Has he really changed character in the past 13 weeks or has he always been an arsehole?
if you can bear it, I would do exactly what you're thinking of. Having a baby with an arsehole is a recipe for a miserable life.

ProfessorXtra · 17/06/2023 04:59

Moro93 · 17/06/2023 04:41

So if he is truly misogynistic and abusive, then she has a case to make for him to have no access to the child.

Not all children are born into perfect, happy families. Not all women who split with a partner (abusive or not) during pregnancy have to abort.

It’s the OP’s choice, the point I was making is that she shouldn’t make spur of the moment decisions. She should think through all of her options carefully and decide which is best for her. If she rushes into an abortion for a baby that she wants in a bid to rid herself of this man as quickly as possible, she could regret it.

Where do you live that courts stop children seeing their father due to being misogynistic?

The bar to stop abusive men seeing their kids is, unfortunately, very high.

But also you don't get to tell people they can't share their opinion. I don't see your issue with it. No one told her she have an abortion. They reminded her she has choices.
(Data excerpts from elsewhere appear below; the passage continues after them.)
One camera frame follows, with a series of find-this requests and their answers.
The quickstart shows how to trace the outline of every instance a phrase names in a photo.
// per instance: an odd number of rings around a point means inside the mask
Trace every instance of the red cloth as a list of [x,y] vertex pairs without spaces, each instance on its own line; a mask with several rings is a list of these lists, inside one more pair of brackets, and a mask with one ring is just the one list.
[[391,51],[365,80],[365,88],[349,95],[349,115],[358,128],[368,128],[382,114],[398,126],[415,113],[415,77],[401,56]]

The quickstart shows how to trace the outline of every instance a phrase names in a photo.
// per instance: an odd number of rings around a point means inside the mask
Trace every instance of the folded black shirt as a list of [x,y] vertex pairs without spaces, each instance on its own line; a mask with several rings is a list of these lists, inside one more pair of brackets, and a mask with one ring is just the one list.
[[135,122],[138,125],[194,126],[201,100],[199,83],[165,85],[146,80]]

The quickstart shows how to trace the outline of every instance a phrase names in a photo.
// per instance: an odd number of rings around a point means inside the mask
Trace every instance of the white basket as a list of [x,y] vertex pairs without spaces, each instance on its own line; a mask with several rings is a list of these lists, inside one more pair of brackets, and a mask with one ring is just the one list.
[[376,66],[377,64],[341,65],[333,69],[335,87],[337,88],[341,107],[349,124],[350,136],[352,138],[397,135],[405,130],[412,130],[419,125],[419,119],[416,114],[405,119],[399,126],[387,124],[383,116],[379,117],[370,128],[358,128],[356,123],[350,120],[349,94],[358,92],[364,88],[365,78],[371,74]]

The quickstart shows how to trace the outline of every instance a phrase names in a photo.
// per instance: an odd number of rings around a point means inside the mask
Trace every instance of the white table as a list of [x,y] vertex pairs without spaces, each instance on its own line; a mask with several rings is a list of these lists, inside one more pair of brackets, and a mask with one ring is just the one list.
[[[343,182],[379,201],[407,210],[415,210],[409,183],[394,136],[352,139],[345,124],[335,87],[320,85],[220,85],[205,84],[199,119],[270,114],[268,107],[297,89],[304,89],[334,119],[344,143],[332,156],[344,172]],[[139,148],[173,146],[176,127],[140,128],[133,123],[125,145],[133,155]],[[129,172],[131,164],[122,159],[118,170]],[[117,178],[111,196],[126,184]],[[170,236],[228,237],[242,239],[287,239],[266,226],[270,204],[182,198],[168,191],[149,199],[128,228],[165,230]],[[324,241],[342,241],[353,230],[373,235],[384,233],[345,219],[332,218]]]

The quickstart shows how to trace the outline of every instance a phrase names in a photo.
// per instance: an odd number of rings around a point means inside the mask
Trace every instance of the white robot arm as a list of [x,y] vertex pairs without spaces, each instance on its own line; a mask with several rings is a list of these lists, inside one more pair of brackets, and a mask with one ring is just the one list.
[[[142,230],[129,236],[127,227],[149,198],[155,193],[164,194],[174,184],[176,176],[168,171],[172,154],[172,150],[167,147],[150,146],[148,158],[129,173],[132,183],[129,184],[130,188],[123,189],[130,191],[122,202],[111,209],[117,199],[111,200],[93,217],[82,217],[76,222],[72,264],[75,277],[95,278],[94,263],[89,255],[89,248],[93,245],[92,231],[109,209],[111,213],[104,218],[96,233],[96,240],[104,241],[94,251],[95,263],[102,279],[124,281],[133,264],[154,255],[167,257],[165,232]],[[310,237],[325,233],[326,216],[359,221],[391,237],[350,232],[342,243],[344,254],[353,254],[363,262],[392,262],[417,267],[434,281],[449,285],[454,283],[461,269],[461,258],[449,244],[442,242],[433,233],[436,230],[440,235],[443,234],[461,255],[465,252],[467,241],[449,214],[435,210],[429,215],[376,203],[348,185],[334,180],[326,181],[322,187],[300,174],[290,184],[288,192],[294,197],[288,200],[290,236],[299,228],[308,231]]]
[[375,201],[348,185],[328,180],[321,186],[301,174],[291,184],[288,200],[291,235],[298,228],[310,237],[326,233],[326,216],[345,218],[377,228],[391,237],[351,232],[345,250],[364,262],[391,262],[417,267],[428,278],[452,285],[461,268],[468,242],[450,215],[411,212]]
Which in that posters opinion, she should be aware of.

IncomingTraffic · 17/06/2023 05:40

Changes in men once you’re pregnant are not uncommon.

It sounds like he’s punishing you for feeling sick. I’m going to guess that he doesn’t like that you’re not giving him enough attention and focusing on his needs so he’s being nasty to you. If that’s what’s happening, he’ll be much worse after the baby is here and you have a newborn who really does require all your attention.

Their misogyny often gets exposed in these situations. Both because they feel you’re stuck with them, so they don’t have to try to hide it, but largely because they feel entitled to your attention and care and are angry that you have to focus on looking after yourself or your children so you aren’t pandering to him. He doesn’t care that you feel terrible. He just cares about himself.

GoodChat · 17/06/2023 07:01

I don't think we can comment on him refusing to interact without knowing his side. Some people are exhausting when they feel even slightly unwell.

The huge change in attitude is a big issue, though. And the misogyny.

Wait til he sees you in childbirth and tell him to tell you women are weak then!

Was the baby planned? Has he really only recently changed or have you only noticed it more?